Are the military capable of performing their primary mission?

The salute projectiles hitting the people in the audience, tanks demolishing asphalt in the city, soldiers and officers committing suicide because of hazing. Such news has dominated recently in the reports of the independent press about the national army, reports Belsat.

The state media report on combat readiness, patriotism and firepower. To which extent is the Belarusian army really capable of performing the main task - to protect the country and the people?

This is the most underfinanced army in the region. According to the International Peace Research Institute, Belarus allocates about one percent of its gross domestic product for defense. This is multi-fold less than all our neighbors.

This year, after the parade, one of the tanks almost repeated the famous last year's trick, when a combat vehicle hit a lamp-post. Some military experts explain: one of the reasons for the poor professionalism demonstrated in these incidents may be financial. So, Estonia, which has a 10 times smaller army (also partly conscription), spends on it about the same amount of money as Belarus, whose authorities constantly use external danger in their rhetoric.

“Today, everyone seem to be fighting with one another. And this is happening not just around us, but near our borders,” Lukashenka said during his speech at the July 3 parade in Minsk.

The lack of funds for training means that our soldiers have much less fuel for training trips on the military equipment, fewer bullets and shells, which can be spent on practicing combat skills.

“Our Ministry of Defense believes that these funds are sufficient to ensure security in our current realities, also within the framework of the coordination of military defense with the Russian Federation,” military observer Yahor Lebiadok commented for Belsat.

The strength of the Belarusian army specialists include staffing with modernized military equipment. At the present parade, the military demonstrated both their own products of the domestic military industry and the result of the proposed joint developments with China.
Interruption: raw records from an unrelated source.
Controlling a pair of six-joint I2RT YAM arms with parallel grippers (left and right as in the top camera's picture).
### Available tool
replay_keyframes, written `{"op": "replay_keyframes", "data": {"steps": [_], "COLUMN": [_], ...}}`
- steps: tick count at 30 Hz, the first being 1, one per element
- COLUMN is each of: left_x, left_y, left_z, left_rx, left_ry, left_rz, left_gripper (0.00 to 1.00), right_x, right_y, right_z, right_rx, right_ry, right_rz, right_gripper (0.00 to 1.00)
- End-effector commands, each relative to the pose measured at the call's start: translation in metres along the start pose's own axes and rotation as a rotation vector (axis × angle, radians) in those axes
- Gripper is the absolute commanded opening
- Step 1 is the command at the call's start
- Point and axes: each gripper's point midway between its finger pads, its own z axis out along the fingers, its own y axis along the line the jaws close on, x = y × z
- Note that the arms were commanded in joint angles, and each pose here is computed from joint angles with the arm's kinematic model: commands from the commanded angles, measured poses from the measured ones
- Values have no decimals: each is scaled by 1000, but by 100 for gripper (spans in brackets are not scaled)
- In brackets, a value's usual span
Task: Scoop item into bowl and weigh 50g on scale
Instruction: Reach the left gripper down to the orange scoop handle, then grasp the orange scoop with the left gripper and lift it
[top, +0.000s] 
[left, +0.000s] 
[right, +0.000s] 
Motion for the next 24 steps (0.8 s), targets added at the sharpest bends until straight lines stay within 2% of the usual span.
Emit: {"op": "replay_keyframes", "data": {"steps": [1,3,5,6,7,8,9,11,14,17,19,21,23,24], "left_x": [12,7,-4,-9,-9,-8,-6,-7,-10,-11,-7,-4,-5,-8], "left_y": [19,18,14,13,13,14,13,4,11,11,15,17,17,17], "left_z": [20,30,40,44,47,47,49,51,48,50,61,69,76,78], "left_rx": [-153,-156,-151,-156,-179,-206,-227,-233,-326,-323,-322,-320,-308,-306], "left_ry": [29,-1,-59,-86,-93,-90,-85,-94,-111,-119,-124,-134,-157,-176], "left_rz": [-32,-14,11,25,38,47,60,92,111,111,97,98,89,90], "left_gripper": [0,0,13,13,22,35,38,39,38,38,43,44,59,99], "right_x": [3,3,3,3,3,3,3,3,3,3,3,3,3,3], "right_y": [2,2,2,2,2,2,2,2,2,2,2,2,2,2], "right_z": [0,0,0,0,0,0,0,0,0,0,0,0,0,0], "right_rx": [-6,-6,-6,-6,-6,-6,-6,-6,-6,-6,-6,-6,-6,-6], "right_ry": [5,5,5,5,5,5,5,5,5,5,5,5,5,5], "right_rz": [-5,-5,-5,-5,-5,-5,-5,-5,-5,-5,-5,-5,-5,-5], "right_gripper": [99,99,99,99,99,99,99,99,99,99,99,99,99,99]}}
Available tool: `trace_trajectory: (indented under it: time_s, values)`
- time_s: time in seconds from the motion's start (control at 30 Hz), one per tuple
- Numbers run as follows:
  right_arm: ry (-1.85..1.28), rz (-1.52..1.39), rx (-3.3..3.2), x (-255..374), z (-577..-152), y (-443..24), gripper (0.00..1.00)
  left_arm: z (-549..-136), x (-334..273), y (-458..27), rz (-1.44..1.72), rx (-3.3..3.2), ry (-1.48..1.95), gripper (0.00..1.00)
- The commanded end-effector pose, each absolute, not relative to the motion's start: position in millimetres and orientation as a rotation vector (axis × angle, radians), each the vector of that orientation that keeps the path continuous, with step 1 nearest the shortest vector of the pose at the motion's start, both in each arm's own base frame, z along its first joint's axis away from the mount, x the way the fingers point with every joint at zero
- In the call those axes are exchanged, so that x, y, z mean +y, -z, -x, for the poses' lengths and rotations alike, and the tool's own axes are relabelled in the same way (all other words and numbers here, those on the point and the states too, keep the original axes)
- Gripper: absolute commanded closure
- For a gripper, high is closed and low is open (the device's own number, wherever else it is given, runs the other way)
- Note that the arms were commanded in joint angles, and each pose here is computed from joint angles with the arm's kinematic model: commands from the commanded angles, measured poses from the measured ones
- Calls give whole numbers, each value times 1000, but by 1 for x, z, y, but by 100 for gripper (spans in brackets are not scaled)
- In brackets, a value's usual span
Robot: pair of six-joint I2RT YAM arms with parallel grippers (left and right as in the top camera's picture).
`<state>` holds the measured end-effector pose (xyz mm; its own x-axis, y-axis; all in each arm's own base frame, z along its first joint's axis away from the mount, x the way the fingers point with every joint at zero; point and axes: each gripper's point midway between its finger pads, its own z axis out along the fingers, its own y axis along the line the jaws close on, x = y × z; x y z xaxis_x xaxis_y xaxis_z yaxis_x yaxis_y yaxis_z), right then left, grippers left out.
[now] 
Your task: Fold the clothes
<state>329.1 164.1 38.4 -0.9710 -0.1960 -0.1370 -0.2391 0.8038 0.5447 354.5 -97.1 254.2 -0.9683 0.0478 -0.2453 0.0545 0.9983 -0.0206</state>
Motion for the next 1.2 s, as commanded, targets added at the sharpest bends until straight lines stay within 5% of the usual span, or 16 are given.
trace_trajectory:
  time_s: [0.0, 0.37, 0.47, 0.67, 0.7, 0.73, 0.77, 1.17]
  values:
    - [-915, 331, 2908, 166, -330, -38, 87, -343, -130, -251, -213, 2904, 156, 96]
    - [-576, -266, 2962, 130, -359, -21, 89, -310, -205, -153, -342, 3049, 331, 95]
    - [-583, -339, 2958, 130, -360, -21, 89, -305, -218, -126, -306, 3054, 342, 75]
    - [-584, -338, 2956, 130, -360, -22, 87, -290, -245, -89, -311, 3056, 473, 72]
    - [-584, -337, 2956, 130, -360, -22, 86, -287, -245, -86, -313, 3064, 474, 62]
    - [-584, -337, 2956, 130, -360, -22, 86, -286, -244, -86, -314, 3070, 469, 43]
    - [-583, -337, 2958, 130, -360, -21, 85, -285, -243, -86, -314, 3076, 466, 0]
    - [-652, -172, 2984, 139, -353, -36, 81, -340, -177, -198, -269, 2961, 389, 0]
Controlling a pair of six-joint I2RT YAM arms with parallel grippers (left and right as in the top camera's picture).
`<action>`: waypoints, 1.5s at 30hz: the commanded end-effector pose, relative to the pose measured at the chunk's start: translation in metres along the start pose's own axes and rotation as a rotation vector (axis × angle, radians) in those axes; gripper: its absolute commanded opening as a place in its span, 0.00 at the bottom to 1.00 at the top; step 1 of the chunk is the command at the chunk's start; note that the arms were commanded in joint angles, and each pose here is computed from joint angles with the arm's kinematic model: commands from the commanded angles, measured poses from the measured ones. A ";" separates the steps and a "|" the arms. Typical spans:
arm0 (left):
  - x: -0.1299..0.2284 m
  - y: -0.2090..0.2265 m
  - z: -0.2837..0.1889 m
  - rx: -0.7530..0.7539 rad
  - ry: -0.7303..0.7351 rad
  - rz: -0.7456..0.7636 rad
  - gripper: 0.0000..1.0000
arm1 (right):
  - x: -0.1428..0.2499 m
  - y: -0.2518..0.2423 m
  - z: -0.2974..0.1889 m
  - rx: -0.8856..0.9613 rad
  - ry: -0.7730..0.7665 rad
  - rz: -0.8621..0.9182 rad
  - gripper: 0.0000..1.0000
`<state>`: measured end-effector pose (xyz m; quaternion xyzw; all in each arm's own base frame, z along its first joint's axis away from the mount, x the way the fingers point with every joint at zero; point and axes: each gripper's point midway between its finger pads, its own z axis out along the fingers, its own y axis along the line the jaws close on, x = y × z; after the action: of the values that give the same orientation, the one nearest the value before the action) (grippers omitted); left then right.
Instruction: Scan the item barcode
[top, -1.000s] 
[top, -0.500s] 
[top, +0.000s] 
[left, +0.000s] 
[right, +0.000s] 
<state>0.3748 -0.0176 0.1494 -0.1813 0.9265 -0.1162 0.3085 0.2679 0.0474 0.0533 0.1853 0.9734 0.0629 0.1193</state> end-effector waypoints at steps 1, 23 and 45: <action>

“Some progress is going on, but basically all this is based on the Soviet legacy. New armored vehicles are being developed, and, of course, radio communications, electronic warfare, and unmanned vehicles are being worked on, ” Lebiadok said.

Formal staffing with the equipment allowed the Belarusian army to enter the top ten of the strongest armies in Europe according to the Global Firepower rating. Meanwhile, the journalists asked the residents of Minsk just how efficient they believe their army to be:

“Not everyone is properly trained. The best ranks, I think, will be able to defend us, and the rest are basically incapable. ”

“Tanks - that's all: I think they are from the Soviet Union yet. And the strong point, I think, character, probably. ”

Observer Dzianis Ivashyn notes that the moral factor may be the weak link in the combat capability of the Belarusian army. The reason is the lack of patriotic education of young people and inconsistent presentation of the value of independence by the officials and the media. In this regard, in his opinion, young people lack understanding of what they are doing in the army and what they are preparing to defend against.

“Today’s Belarusian army continues the traditions of the Belarusian military district of the Soviet Union,” believes Dzianis Ivashyn.

According to the Informnapalm’s investigation, this year the Russian artillery units participated in the independence parade, which took part in the bombing of the Ukrainian Mariupol on the side of the separatists. In addition, the Russian technology looks like a demonstration of the power of the Kremlin before Minsk and the West. Dzianis Ivashyn, who conducted this investigation, believes that such a demonstration may give an ambiguous signal.

“The military-political leadership of Belarus thus demonstrates that Belarus is not a neutral country,” notes Ivashyn.

With a relatively low financing of the army, which protects the country from external enemies, Belarus has proportionately the largest internal forces in the world, aimed at protecting the government from the threats coming from its own citizens.